_Exercise objective_
Leave out the images and repeat the listing below without a single change.

_Provided material_
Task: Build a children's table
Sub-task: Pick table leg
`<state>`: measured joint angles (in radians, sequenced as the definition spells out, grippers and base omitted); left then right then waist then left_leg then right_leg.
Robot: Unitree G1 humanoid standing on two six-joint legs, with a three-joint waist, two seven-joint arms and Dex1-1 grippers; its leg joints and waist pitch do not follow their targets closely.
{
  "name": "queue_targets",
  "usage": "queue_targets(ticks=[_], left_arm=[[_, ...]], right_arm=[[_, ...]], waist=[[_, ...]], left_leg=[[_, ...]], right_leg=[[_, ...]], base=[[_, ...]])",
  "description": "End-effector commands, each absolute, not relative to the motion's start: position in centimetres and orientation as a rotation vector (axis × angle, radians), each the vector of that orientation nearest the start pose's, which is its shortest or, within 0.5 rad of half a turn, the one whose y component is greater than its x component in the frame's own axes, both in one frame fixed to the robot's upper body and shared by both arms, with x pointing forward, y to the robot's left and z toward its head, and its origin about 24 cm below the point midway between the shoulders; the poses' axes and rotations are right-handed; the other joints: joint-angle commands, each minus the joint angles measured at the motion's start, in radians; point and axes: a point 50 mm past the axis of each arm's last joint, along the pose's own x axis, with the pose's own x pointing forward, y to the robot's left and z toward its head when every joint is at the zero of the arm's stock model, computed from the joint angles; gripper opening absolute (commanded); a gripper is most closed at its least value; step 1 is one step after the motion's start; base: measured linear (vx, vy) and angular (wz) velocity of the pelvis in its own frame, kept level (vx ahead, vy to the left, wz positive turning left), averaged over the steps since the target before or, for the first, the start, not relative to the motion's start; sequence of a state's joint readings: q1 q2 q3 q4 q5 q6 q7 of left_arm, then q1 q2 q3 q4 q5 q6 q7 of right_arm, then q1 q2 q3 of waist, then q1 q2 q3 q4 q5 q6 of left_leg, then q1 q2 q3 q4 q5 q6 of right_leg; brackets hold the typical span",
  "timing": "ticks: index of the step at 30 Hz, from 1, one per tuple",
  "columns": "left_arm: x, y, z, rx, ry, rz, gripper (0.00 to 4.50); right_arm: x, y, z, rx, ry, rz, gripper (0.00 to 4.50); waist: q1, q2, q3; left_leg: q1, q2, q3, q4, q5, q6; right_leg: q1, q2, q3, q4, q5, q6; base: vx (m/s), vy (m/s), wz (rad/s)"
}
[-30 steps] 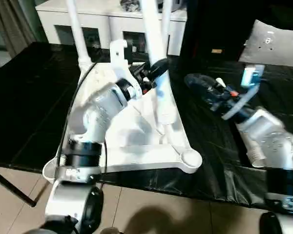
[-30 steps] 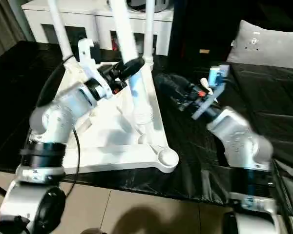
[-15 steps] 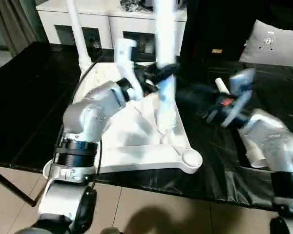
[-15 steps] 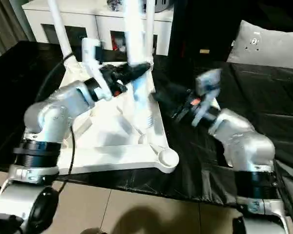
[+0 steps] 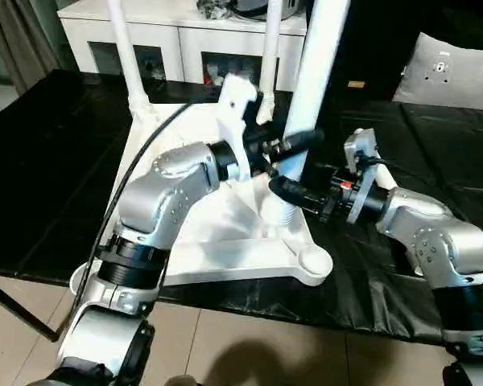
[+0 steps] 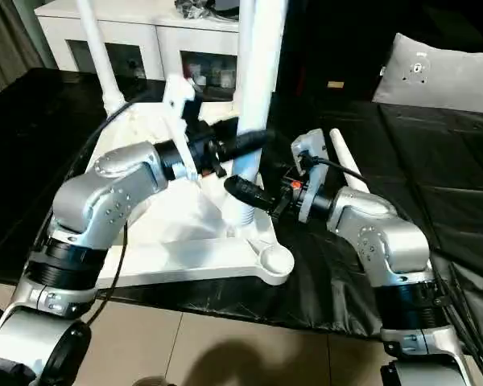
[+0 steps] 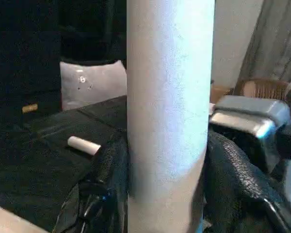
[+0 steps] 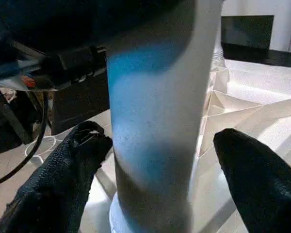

_Answer box_
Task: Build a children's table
Sub-task: Pick table leg
`<state>`: measured joint angles (in radians, sequenced as the definition spells out, grippers and base omitted); left then right then waist then left_leg then right_leg.
Robot: Unitree G1 humanoid standing on two six-joint legs, with a three-joint waist, two seven-joint arms and Dex1-1 grippers; its leg joints and waist pitch do not follow their targets closely.
{
  "name": "queue_targets",
  "usage": "queue_targets(ticks=[_], left_arm=[[_, ...]], right_arm=[[_, ...]], waist=[[_, ...]], left_leg=[[_, ...]], right_leg=[[_, ...]], base=[[_, ...]])",
  "description": "End-effector commands, each absolute, not relative to the motion's start: position in centimetres and orientation as a rotation vector (axis × angle, radians), each the vector of that orientation nearest the start pose's, which is its shortest or, within 0.5 rad of half a turn, the one whose y component is greater than its x component in the frame's own axes, both in one frame fixed to the robot's upper body and shared by both arms, with x pointing forward, y to the robot's left and z toward its head, and its origin about 24 cm below the point midway between the shoulders; the poses' axes and rotations are right-handed; the other joints: joint-angle commands, each minus the joint angles measured at the motion's start, in radians; point and axes: a point 50 mm past the axis of each arm's last joint, along the pose's own x axis, with the pose's own x pointing forward, y to the robot's left and z toward its head when every joint is at the zero of the arm's stock model, computed from the joint angles; gripper opening absolute (commanded); a gripper is most closed at its least value; step 1 is one step after the motion's start; base: measured linear (vx, vy) and angular (wz) velocity of the pelvis in its own frame, kept level (vx ahead, vy to the left, wz positive turning left), averaged over the steps since the target before or, for the first, the start, not relative to the motion's start; sequence of a state's joint readings: q1 q2 q3 q4 q5 q6 q7 of left_arm, then q1 q2 q3 q4 q5 q6 q7 of right_arm, then q1 q2 q3 of waist, then q1 q2 q3 q4 q5 q6 of left_leg, then q1 q2 q3 q4 q5 q6 of right_leg; brackets hold the typical span",
  "timing": "ticks: index of the step at 30 Hz, from 1, one per tuple",
  "columns": "left_arm: x, y, z, rx, ry, rz, gripper (0.00 to 4.50); right_arm: x, y, z, rx, ry, rz, gripper (0.00 to 4.50); waist: q1, q2, q3; left_leg: q1, q2, q3, q4, q5, q6; right_leg: q1, q2, q3, q4, q5, q6; base: vx (m/s), vy (m/s), wz (rad/s)"
}
[-30 steps] 
[-30 steps] 
[-15 steps] 
[-15 steps] 
[+0 steps] 
[+0 steps] 
[+0 steps] 
[+0 steps] 

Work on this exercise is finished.